Thursday, January 20, 2022

FL 'don't say gay' bill sends message of erasure to LGBTQ kids and same-sex families

Under the guise of parental rights, some Florida legislators are attempting to ban discussions of LGBTQ issues in classrooms.  

From the site Florida Politics:

A bill giving parents more information about their children’s school experience and installing more strict regulation of LGBTQ instruction for younger students received its first committee nod Thursday. The meeting featured strenuous objections from those who worry it will make teachers fearful of some topics and chill schoolhouse conversations, especially those regarding LGBTQ issues. 

 The House Education and Employment Committee approved Republican Rep. Joe Harding’s Parental Rights in Education bill (HB 1557) largely along party lines, with Democrats opposed. It is legislation some see as part of the culture wars shaping this Session’s priorities. “This bill is about defending the most awesome responsibility a person can have: being a parent,” Harding said. “That job can only be given to you by above.” .

 . . The bill prohibits schools from encouraging classroom discussions about sexual orientation or gender identity that is not age-appropriate or developmentally appropriate. That clause drew particular concern Thursday. Critics noted some students may have parents who are hostile to the news their child is a member of the LBGTQ community and might want to confide in a teacher.

 Children from LBGTQ families might also innocently discuss their families in a way other parents would find objectionable, critics of the bill said. Harding said he understood conversations would happen, but he wanted to make sure there was no policy encouraging it. Todd Delmay, who is running for a House seat, said the way the bill is written could prevent his 11-year-old son from discussing his family at school. Delmay and his husband, Jeff, were the first gay men ever married in Florida.

According to the article, the bill is conveniently vague on the definition of what constitutes an 'age appropriate' or 'developmental appropriate' discussion.  No doubt this lack of clarification would most likely encourage confusion and discourage any discussion at all.

A bill like this is dangerous on so many levels, but most specifically, the narrative it spews should be noted. By its very nature, it pinpoints LGBTQ people as outsiders to the concept of families. It has nothing to do with parental rights.

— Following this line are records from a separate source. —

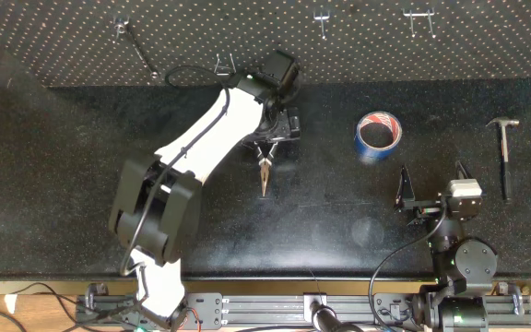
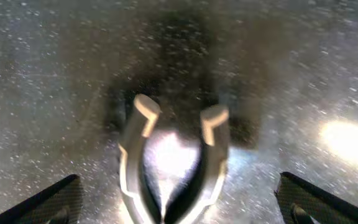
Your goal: Place Tools Onto Pegboard
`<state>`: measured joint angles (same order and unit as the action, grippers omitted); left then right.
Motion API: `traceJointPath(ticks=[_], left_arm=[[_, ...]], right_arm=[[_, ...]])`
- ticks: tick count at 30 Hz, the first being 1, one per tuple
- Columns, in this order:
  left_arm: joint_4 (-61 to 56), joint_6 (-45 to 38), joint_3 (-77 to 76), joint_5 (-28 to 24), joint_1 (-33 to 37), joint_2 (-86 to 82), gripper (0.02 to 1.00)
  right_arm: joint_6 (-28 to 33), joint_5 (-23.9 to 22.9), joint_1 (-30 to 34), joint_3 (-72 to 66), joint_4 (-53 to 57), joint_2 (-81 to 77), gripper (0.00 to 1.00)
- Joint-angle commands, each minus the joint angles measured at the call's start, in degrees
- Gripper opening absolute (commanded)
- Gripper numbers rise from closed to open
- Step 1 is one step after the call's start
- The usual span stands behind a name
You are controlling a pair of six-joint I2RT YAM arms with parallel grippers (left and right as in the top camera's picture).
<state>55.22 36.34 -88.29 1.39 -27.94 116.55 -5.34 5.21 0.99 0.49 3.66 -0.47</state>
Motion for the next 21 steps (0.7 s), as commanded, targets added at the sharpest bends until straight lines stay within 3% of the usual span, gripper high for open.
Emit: traceJointPath(ticks=[1,6,16,17,18,21], left_arm=[[-0.63,-2.97,-1.11,0.39,1.66,1.27,0.996],[-2.45,-7.13,-1.11,0.26,1.66,2.25,0.996],[-2.54,-7.3,-1.09,-1.51,1.68,5.64,0.996],[-2.51,-7.3,-1.09,-1.51,1.68,5.64,0.967],[-2.54,-7.3,-1.09,-1.68,1.68,5.64,0.827],[-2.54,-7.3,-1.09,-1.73,1.68,5.64,0.691]], right_arm=[[-0.63,-0.09,-0.44,-0.26,0.17,0.42,0.98],[-0.63,-0.09,-0.44,-0.26,0.17,0.42,0.982],[-0.63,-0.09,-0.44,-0.26,0.17,0.42,0.98],[-0.63,-0.09,-0.44,-0.26,0.17,0.42,0.98],[-0.63,-0.09,-0.44,-0.26,0.17,0.42,0.98],[-0.63,-0.09,-0.44,-0.26,0.17,0.42,0.98]])
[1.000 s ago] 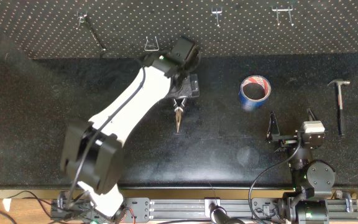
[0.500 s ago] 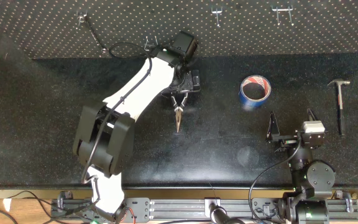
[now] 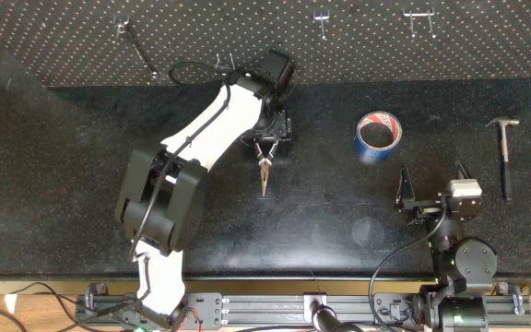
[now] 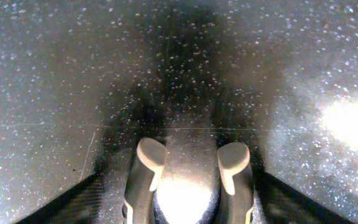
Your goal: Place Tools Onto Pegboard
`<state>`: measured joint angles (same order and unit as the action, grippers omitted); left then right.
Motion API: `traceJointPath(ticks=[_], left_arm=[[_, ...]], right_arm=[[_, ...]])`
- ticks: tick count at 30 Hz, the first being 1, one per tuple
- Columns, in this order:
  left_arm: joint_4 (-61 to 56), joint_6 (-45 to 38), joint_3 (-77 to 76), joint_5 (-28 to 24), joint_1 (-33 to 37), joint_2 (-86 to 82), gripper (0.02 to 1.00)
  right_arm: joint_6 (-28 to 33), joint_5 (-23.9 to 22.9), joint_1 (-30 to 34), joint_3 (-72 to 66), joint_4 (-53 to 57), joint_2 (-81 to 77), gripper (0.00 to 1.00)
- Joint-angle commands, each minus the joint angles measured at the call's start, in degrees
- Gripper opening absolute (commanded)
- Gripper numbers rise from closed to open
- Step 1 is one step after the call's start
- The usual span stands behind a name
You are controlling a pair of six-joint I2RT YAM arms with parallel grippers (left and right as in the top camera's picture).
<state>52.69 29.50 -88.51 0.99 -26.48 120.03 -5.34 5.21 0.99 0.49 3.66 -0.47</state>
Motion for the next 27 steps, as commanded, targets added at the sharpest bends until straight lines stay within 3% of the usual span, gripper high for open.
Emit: traceJointPath(ticks=[1,12,27], left_arm=[[0.0,-0.46,-0.87,-1.51,0.22,2.16,0.691],[0.02,0.24,-0.87,-3.26,0.22,2.16,0.61],[0.55,0.22,-0.85,-3.43,0.17,2.16,0.614]], right_arm=[[-0.63,-0.09,-0.44,-0.26,0.17,0.42,0.98],[-0.63,-0.09,-0.44,-0.26,0.17,0.42,0.98],[-0.63,-0.09,-0.44,-0.26,0.17,0.42,0.98]])
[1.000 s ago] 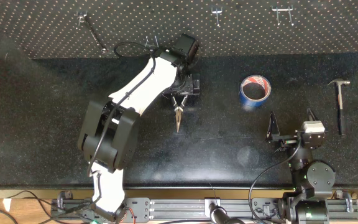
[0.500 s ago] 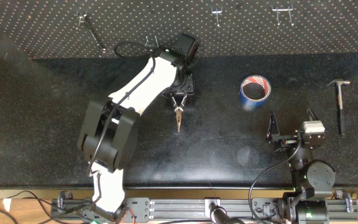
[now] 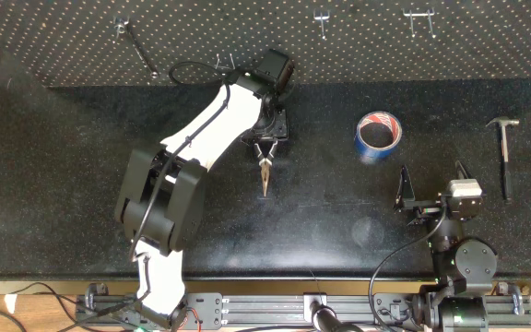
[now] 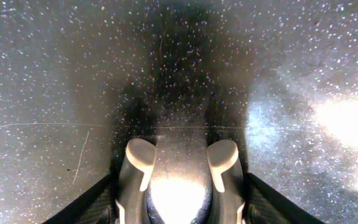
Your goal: Place Tools Onto Pegboard
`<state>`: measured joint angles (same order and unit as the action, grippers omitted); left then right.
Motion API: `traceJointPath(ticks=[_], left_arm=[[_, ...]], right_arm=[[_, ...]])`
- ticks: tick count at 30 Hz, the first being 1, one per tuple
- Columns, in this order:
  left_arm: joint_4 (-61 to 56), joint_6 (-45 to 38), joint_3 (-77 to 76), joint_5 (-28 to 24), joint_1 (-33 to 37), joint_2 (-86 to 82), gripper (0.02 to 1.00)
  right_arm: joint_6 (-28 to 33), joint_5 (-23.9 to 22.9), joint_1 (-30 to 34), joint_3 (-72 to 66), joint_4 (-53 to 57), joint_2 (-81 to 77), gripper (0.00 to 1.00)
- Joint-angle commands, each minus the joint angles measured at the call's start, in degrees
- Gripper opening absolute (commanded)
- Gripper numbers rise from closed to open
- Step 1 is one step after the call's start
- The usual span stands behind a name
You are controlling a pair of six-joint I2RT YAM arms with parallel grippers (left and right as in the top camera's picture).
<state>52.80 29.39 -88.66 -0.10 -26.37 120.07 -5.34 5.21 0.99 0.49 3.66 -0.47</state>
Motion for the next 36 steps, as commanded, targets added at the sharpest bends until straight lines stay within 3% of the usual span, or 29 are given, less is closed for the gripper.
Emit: traceJointPath(ticks=[1,5,8,18,24,30,32,33,34,36], left_arm=[[0.83,0.33,-0.7,-2.34,0.07,2.12,0.612],[1.01,0.33,-0.7,-2.32,0.07,2.12,0.612],[1.01,0.33,-0.7,-2.36,0.07,2.12,0.529],[1.44,0.33,-0.7,-2.36,0.07,2.12,0.514],[1.46,0.33,-0.7,-2.38,0.07,2.12,0.421],[1.46,0.33,-0.7,-2.8,0.07,2.12,0.391],[1.46,0.33,-0.7,-2.8,0.07,2.12,0.338],[1.46,0.33,-0.7,-2.8,0.07,2.12,0.266],[1.55,0.33,-0.7,-2.78,0.07,2.12,0.036],[3.17,0.33,-0.7,-2.75,0.07,2.12,0.029]], right_arm=[[-0.63,-0.09,-0.44,-0.26,0.17,0.42,0.982],[-0.63,-0.09,-0.44,-0.26,0.17,0.42,0.98],[-0.63,-0.09,-0.44,-0.26,0.17,0.42,0.98],[-0.63,-0.09,-0.44,-0.26,0.17,0.42,0.98],[-0.63,-0.09,-0.44,-0.26,0.17,0.42,0.978],[-0.63,-0.09,-0.44,-0.26,0.17,0.42,0.98],[-0.63,-0.09,-0.44,-0.26,0.17,0.42,0.98],[-0.63,-0.09,-0.44,-0.26,0.17,0.42,0.98],[-0.63,-0.09,-0.44,-0.26,0.17,0.42,0.98],[-0.63,-0.09,-0.44,-0.26,0.17,0.42,0.98]])
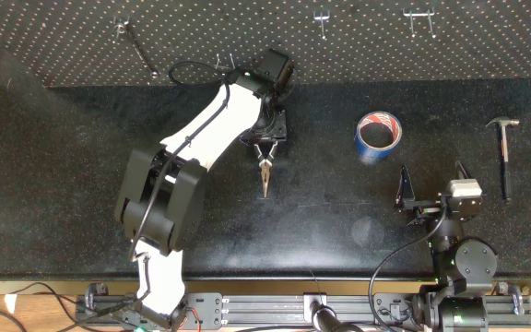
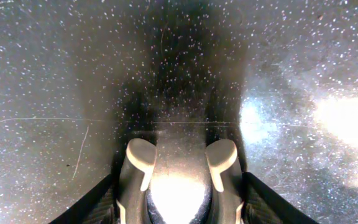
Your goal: Place Tools Onto Pegboard
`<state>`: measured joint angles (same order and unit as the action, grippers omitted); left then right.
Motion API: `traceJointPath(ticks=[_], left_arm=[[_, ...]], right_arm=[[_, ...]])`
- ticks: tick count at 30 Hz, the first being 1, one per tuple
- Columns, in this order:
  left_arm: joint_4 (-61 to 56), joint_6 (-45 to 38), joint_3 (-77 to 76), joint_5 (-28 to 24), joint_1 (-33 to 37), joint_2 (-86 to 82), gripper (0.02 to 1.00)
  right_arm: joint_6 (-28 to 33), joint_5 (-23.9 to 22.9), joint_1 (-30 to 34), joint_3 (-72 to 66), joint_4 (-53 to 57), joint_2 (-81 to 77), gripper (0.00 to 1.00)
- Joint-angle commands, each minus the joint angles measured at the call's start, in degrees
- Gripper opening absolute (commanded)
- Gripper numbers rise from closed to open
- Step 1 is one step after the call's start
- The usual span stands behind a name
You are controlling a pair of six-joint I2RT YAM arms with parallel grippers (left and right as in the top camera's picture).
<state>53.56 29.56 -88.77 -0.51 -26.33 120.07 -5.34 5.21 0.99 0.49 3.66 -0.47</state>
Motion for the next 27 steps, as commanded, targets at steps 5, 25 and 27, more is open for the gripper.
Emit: traceJointPath(ticks=[5,25,27], left_arm=[[4.68,0.11,-0.59,2.05,-1.16,-8.24,0.029],[-39.08,-22.03,15.1,17.97,7.63,-35.23,0.029],[-41.18,-22.6,15.1,17.9,7.67,-34.64,0.027]], right_arm=[[-0.63,-0.09,-0.44,-0.26,0.17,0.42,0.98],[-0.63,-0.09,-0.44,-0.26,0.17,0.42,0.982],[-0.63,-0.09,-0.44,-0.26,0.17,0.42,0.982]])
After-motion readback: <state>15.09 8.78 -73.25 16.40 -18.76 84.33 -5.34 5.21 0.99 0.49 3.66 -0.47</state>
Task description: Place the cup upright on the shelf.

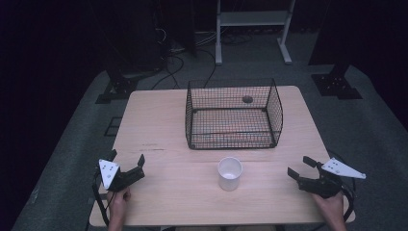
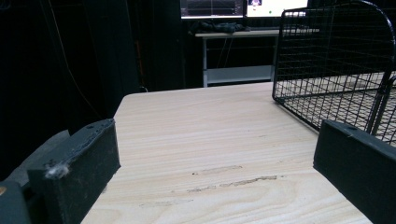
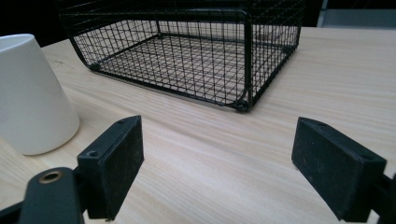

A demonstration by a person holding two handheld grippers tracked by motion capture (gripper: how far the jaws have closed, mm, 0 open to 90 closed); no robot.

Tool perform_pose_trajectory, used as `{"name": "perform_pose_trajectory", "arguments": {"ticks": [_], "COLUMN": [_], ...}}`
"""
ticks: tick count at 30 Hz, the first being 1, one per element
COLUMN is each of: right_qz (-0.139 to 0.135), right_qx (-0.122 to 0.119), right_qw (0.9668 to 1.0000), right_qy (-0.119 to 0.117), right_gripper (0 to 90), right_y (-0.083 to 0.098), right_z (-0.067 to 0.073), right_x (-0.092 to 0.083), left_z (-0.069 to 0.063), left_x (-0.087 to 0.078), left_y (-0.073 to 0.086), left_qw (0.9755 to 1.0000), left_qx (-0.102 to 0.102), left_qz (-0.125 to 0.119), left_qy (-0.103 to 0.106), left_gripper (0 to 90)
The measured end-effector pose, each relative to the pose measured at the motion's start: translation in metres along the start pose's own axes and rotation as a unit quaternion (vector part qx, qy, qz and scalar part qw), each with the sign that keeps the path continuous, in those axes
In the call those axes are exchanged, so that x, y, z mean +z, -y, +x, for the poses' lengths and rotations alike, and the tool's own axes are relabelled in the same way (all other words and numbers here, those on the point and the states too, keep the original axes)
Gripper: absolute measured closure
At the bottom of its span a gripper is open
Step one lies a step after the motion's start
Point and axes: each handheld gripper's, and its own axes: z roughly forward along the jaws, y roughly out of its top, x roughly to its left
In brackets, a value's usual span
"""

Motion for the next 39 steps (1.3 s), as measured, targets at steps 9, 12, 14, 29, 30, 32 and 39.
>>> {"name": "perform_pose_trajectory", "arguments": {"ticks": [9,12,14,29,30,32,39], "right_qz": [0.001,0.003,0.005,0.012,0.012,0.014,0.022], "right_qx": [-0.006,-0.012,-0.013,-0.035,-0.038,-0.042,-0.044], "right_qw": [1.0,0.9999,0.9998,0.9989,0.9988,0.9985,0.998], "right_qy": [-0.006,-0.007,-0.011,-0.029,-0.03,-0.032,-0.04], "right_gripper": [15.3,15.3,15.2,14.6,14.6,14.6,14.6], "right_y": [-0.009,-0.012,-0.013,-0.031,-0.032,-0.034,-0.038], "right_z": [0.007,0.009,0.011,0.027,0.029,0.031,0.036], "right_x": [0.001,0.002,0.004,0.011,0.012,0.013,0.02], "left_z": [0.0,0.0,0.0,0.0,0.0,0.0,0.0], "left_x": [0.0,0.0,0.0,0.0,0.0,0.0,0.0], "left_y": [0.0,0.0,0.0,0.0,0.0,0.0,0.0], "left_qw": [1.0,1.0,1.0,1.0,1.0,1.0,1.0], "left_qx": [0.0,0.001,0.001,0.0,0.0,0.0,0.0], "left_qz": [0.0,0.0,0.0,0.0,0.0,0.0,0.0], "left_qy": [-0.001,-0.001,-0.001,-0.001,-0.001,-0.001,-0.001], "left_gripper": [0.0,0.0,0.0,0.0,0.0,0.0,0.0]}}
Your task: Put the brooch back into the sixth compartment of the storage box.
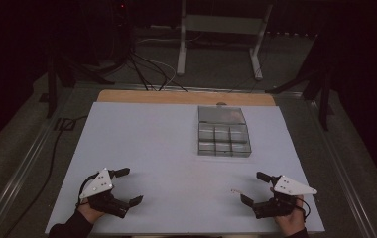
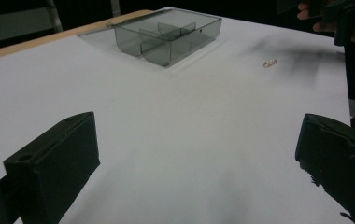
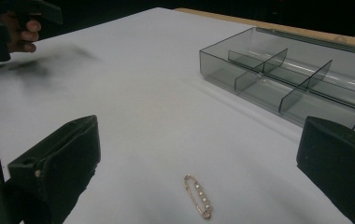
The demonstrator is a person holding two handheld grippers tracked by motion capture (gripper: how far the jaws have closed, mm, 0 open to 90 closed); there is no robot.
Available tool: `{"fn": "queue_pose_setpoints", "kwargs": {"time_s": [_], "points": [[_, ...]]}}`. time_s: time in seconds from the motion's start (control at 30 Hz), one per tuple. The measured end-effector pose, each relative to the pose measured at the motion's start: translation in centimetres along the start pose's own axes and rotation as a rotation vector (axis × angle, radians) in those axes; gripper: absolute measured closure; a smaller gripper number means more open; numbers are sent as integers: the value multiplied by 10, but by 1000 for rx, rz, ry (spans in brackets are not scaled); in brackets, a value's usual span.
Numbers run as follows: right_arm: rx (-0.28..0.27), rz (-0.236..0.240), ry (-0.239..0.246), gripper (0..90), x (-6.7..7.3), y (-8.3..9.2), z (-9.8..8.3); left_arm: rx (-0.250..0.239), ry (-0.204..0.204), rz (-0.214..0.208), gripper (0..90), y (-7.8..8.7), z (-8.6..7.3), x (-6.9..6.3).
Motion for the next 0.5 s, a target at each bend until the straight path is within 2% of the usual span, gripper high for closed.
{"fn": "queue_pose_setpoints", "kwargs": {"time_s": [0.3,0.5], "points": [[0,2,-13,0,-1,0,1,-20,18,-3,11,1,2,1],[-20,31,-40,0,-1,2,9,-26,22,-10,11,2,2,0]]}}
Point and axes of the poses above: each handheld gripper's, and its own axes: y roughly backward along the jaws, z roughly out of its top, x roughly to its left, the point moved 9 cm from there along -y, roughly forward along the jaws, and after that the axes turned 9 degrees about -x, right-handed, at the moved point
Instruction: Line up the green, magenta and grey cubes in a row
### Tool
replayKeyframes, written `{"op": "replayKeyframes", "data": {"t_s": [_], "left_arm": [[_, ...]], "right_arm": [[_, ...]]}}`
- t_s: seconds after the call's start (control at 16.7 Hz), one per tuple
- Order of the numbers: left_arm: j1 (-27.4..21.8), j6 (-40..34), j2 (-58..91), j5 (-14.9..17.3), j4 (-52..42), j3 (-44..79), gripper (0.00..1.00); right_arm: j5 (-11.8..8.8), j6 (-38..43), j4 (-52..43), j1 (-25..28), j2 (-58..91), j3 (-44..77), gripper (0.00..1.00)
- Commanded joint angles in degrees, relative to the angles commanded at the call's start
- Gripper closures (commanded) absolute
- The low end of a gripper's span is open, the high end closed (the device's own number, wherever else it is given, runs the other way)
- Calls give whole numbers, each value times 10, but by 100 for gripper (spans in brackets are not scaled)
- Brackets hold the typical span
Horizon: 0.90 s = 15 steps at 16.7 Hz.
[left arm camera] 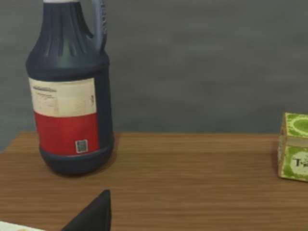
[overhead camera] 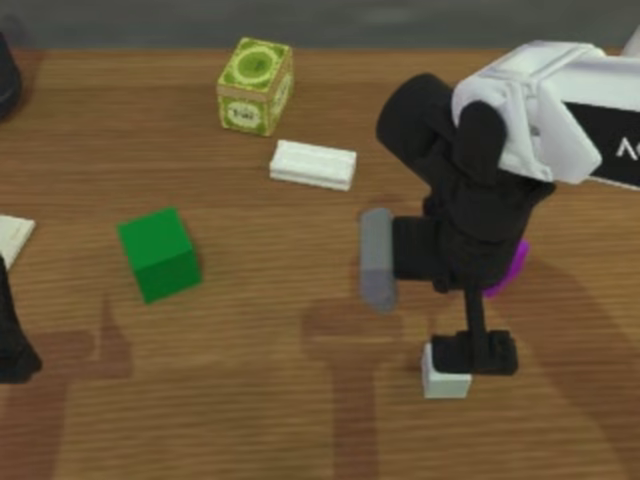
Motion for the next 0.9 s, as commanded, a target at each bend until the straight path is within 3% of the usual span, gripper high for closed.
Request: {"op": "replayKeyframes", "data": {"t_s": [0.54, 0.9], "left_arm": [[0, 0, 0, 0, 0, 0, 0], [0, 0, 0, 0, 0, 0, 0]], "right_arm": [[5, 267, -54, -134, 143, 191, 0], [7, 297, -59, -153, 159, 219, 0]]}}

Instead it sends of message to LGBTQ parents and kids that they are to be erased and to children in same-sex households that their families are something to be ashamed of.

And no one should be fooled by anyone claiming that these bills weren't intended to send that message because they are lying to you. Telling LGBTQ families and people that they are unacceptable is exactly the message Florida's bill is meant to send.


Frank said...

I don't want to believe that the valiant struggles and marches of the LGBTQ community in the 70s and 80s and 90s have come to this.

BlackTsunami said...

Bigotry never dies. It simply changes its form. That doesn't means that it automatically wins. It just means you have to continue to beat it down.

JSH said...

Arizona has a similar bill (HB 2011) right now, which is strange because only three years ago, the Legislature ended Arizona's status as one of the few states with a "No Promo Homo" mandate for schools.
Unfortunately, the anti-gay hate group Alliance Defending Freedom (and its mini-me Center for Arizona Policy) has its headquarters in Scottsdale. Both ADF and CAP have egregiously disproportionate influence in the GOP in the Legislature...and the attorney general's office, the Arizona Supreme Court...
I know in the past, ADF has written "model legislation" for Christian nationalists to introduce in their state legislatures. I wonder if this year's "parents' rights" bills come from ADF and/or ALEC.